I Never Knew
When we packed up Mom’s belongings, my sisters and I did not take time to read through all the papers in her cedar chest. We looked for the necessary documents and dumped the rest in a box. I started sorting the files one winter afternoon. Mom kept every transfer order, citation, and shipping inventory from Dad’s service career beginning in 1939 when he entered the Civilian Conservation Corps to his retirement from the Air Force in 1969. I learned things about my father. He served in two branches of the military; the Army Air Corps in World War II and then was recalled to the newly formed Air Force during the Korean War. He was an expert marksman. His fitness reports indicated he was respected by his peers and his superiors.
I enjoyed these revelations. They brought me closer to my dad, but I treasure his green notebook. You see, I met my grandfather that day. Frank Brown died in 1941; six years before my parents married and ten years prior to my birth. But when I read Dad’s handwritten stories, I met a wise, simple man who loved his family. I also learned where Dad got some of his homespun declarations like, “You will finish high school even if I have to take you to class and bounce you on my knee.” I’m thankful we have this notebook.

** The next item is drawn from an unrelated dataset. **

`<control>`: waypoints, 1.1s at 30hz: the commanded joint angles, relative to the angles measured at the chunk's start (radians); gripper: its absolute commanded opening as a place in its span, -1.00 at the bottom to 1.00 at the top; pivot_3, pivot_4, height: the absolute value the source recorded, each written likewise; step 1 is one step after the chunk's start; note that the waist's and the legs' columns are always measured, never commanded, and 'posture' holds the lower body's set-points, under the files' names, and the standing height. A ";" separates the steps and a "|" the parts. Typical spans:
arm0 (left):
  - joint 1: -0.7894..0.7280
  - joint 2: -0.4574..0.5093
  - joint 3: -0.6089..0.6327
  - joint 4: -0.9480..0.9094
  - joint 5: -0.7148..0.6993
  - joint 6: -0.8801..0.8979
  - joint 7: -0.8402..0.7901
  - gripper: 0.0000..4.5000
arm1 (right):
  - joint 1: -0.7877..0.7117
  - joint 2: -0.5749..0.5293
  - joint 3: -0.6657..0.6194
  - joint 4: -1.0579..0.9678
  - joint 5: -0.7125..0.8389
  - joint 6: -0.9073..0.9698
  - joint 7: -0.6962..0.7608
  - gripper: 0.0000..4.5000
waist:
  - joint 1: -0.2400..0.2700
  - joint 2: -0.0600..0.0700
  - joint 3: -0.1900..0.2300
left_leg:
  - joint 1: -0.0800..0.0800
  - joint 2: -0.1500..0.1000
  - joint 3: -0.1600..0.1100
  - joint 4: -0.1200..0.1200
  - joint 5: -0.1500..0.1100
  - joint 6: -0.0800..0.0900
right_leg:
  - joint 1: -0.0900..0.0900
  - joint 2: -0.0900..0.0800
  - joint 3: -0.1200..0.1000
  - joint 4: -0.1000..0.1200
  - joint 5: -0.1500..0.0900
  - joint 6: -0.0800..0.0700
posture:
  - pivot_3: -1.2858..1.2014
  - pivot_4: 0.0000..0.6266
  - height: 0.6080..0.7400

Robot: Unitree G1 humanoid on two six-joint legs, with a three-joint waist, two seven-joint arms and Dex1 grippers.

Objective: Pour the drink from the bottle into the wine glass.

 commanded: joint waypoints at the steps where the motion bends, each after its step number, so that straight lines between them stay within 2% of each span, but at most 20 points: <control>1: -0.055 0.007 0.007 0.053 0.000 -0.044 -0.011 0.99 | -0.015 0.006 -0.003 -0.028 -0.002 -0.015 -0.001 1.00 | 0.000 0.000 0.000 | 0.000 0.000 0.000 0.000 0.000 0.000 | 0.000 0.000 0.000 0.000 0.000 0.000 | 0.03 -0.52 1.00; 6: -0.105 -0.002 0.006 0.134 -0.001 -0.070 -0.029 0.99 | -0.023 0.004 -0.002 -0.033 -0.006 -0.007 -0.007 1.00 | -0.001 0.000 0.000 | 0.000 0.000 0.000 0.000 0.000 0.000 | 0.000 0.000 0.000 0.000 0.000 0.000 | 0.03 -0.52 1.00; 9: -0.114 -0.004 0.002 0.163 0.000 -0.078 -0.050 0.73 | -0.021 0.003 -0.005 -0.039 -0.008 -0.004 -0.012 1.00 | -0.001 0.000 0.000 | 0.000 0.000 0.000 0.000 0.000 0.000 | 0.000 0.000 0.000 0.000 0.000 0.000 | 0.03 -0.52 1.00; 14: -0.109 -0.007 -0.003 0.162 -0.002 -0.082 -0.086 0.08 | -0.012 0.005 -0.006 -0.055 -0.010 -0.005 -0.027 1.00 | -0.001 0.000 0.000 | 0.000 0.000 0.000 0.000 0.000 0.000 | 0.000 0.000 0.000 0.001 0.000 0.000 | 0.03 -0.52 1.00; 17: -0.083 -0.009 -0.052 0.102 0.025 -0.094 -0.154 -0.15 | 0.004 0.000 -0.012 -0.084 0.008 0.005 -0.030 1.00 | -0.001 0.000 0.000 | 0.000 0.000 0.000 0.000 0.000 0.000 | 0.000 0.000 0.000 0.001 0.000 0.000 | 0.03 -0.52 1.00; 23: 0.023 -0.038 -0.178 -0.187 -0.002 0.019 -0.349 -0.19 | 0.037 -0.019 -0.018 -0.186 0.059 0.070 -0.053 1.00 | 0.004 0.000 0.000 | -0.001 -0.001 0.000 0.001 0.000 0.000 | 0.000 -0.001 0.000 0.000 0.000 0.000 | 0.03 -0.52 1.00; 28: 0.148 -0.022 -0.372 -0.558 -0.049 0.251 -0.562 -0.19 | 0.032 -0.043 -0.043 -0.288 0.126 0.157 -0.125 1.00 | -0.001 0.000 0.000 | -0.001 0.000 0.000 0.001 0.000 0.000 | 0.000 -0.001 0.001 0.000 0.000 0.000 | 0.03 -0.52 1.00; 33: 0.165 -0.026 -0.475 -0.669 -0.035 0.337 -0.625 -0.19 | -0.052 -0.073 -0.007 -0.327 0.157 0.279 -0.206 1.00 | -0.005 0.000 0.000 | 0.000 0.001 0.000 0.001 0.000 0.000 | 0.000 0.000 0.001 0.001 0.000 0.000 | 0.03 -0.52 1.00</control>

Journaling and maintaining family records might seem frivolous, but they have a purpose. For example, they validate history. Think back to your history classes. How many times was a journal or set of letters cited to verify the facts surrounding an event? Mrs. Dickinson’s writings detailed the battle of the Alamo. Letters from the American West to families back East told of the hardships involved in settling the frontier. Homemakers’ recipes spoke of canning vegetables and making jams and jellies to feed the family during the winter months. These personal glimpses of history are priceless as they involve the common man and not just the historically famous names.
While I don’t believe it necessary to record putting the carrots in the Crockpot, I do suggest recording special events for posterity. I wish I had listened when my parents and grandparents spoke of the Great Depression and the Dust Bowl days. I further wish I had recorded the stories. My nieces and nephews will never hear about the events from the viewpoint of a family member. There is nothing to pass on to them so that they will know their great-grand parents and great, great-grandparents contributions to history. My father was wiser than I. After all, I got to meet my grandfather seventy years after he died.